I think Ubuntu 20.04 is relatively new and popular, so fixing this would be nice.

Sebastian Ullrich (Mar 23 2023 at 16:15):

AFAIR it is extremely slow without parallelization, to the point where I wondered whether building from scratch wouldn't be faster

Yaël Dillies (Mar 23 2023 at 16:15):

Relevant discussion: https://leanprover.zulipchat.com/#narrow/stream/287929-mathlib4/topic/.60lake.20exe.20cache.60.20curl.20version

Shreyas Srinivas (Mar 23 2023 at 19:07):

Sebastian Ullrich said:

AFAIR it is extremely slow without parallelization, to the point where I wondered whether building from scratch wouldn't be faster

Is it possible to parallelize inside Lean rather than letting curl do its parallelization? Maybe this helps overcome or work around the issues with Curl's parallelization in version 7.68 and below?

Arthur Paulino (Mar 23 2023 at 19:13):

Only experimentation can tell... I wouldn't know beforehand

Eric Wieser (Mar 23 2023 at 19:27):

I would imagine that curl will do a much better job of parallelism than what we can do in Lean

Mario Carneiro (Mar 23 2023 at 19:27):

yes, but only if the flag actually exists!

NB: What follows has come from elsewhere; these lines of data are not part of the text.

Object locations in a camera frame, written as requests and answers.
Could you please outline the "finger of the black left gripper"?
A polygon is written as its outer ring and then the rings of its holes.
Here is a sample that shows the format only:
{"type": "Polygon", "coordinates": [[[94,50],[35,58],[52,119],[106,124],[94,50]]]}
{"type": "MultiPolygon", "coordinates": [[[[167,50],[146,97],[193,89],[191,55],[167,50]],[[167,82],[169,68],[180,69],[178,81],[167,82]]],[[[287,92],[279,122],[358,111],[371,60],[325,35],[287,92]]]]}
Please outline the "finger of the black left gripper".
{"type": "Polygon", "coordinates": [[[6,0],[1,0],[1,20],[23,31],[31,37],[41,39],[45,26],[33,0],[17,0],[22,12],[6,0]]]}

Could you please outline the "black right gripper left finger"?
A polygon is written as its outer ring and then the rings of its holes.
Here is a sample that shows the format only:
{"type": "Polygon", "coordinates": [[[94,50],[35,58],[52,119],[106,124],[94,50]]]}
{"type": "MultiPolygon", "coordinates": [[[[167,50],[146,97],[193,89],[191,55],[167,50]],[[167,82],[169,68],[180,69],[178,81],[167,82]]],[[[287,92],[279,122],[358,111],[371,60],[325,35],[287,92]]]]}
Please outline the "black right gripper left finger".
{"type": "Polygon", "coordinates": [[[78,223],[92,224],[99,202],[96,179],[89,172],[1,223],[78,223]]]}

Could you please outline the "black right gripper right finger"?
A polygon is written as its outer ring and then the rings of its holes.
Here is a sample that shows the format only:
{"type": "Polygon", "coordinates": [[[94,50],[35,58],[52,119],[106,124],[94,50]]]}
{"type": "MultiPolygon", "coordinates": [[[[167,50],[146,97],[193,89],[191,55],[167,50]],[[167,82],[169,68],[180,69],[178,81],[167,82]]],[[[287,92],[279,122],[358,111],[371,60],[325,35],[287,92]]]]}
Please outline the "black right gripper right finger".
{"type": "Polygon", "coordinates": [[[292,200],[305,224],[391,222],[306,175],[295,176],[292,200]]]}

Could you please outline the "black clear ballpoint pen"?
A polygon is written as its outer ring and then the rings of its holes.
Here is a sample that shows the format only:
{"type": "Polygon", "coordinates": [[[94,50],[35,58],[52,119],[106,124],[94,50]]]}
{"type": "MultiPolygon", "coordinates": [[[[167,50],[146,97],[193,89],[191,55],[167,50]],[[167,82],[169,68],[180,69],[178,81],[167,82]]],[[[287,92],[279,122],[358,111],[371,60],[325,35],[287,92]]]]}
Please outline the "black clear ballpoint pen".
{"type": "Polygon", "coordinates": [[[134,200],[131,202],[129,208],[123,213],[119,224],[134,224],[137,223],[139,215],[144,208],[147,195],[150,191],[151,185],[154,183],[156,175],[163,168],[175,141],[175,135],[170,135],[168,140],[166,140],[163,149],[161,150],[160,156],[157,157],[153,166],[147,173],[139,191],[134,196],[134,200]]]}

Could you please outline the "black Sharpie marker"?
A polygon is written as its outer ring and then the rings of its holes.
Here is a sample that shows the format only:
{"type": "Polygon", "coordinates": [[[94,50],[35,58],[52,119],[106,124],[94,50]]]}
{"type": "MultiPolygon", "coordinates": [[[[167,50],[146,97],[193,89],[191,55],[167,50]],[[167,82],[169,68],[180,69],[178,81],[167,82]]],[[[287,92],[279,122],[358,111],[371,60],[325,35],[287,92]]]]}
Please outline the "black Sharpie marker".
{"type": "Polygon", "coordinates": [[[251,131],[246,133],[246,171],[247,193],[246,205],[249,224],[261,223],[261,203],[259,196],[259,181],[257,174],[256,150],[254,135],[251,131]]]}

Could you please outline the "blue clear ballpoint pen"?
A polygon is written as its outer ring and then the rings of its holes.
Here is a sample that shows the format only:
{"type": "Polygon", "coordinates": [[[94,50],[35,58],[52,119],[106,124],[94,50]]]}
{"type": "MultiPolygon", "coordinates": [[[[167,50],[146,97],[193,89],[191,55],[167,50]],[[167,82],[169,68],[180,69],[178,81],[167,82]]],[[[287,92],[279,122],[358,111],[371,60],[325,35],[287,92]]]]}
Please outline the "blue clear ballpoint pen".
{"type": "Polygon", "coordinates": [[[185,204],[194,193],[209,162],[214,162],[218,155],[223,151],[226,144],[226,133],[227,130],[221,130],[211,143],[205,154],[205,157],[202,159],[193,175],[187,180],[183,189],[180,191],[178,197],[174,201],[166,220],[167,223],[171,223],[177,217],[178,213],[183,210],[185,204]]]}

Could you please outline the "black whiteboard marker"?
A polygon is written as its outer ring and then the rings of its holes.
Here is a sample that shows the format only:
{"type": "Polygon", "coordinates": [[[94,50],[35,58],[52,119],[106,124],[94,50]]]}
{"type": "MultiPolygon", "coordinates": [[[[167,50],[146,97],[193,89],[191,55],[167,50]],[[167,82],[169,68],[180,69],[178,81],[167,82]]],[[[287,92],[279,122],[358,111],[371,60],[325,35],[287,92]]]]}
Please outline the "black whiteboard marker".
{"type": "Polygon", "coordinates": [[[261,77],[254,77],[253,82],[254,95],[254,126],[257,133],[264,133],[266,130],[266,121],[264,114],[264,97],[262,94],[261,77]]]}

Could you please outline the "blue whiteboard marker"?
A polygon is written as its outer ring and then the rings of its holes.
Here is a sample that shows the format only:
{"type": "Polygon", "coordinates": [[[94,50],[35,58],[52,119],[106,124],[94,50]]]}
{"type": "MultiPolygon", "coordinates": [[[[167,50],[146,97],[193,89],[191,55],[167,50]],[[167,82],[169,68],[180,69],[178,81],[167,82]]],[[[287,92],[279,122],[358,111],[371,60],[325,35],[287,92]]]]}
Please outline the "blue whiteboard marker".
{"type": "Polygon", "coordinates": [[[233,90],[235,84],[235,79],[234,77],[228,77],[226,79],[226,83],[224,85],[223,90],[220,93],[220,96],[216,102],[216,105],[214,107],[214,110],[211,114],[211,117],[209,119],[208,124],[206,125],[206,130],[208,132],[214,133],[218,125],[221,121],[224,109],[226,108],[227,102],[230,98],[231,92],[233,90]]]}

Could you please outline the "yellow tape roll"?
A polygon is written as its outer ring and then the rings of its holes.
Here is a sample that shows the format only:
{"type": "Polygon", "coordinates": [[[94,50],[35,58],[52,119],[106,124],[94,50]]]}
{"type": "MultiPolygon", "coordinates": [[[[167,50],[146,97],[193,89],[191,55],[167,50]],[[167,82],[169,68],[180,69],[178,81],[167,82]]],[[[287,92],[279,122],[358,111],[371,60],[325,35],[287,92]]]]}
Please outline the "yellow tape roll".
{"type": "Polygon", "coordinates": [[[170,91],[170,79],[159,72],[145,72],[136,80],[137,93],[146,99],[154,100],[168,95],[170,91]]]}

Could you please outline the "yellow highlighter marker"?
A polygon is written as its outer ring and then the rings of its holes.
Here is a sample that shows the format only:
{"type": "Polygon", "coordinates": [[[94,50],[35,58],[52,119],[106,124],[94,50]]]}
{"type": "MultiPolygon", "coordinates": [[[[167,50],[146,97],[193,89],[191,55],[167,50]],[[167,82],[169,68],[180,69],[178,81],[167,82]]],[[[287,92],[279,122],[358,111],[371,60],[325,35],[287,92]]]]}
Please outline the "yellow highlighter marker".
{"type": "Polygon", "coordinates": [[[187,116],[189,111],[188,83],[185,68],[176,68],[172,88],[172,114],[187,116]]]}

Mario Carneiro (Mar 23 2023 at 19:28):

the issue here is that many people don't have a curl that supports the option we want to use

Mario Carneiro (Mar 23 2023 at 19:29):

If we have a reliable way to get new curl installed on machines that's fine, but we clearly don't want end users to have to install curl from source

Eric Wieser (Mar 23 2023 at 19:33):

Kevin Buzzard said:

https://www.linuxcapable.com/how-to-install-upgrade-curl-on-ubuntu-20-04-lts/ fixed the problem for me, although I'm now running curl as modified by some random person on the internet

was one option

Kevin Buzzard (Mar 23 2023 at 21:34):

Clicking on the "upgrade to 22.04?" button is another one

Arthur Paulino (Mar 23 2023 at 21:39):

University computers are a concern though, since students don't have SU privileges

Shreyas Srinivas (Mar 23 2023 at 22:02):

Not to mention, upgrading a distro can break a lot of other things

Shreyas Srinivas (Mar 23 2023 at 22:03):

Also, it doesn't help all the Ubuntu derived distributions

Sebastian Ullrich (Mar 24 2023 at 07:42):

I think we could do worse than providing a statically linked recent version of curl per platform and download that (for which older curl is sufficient).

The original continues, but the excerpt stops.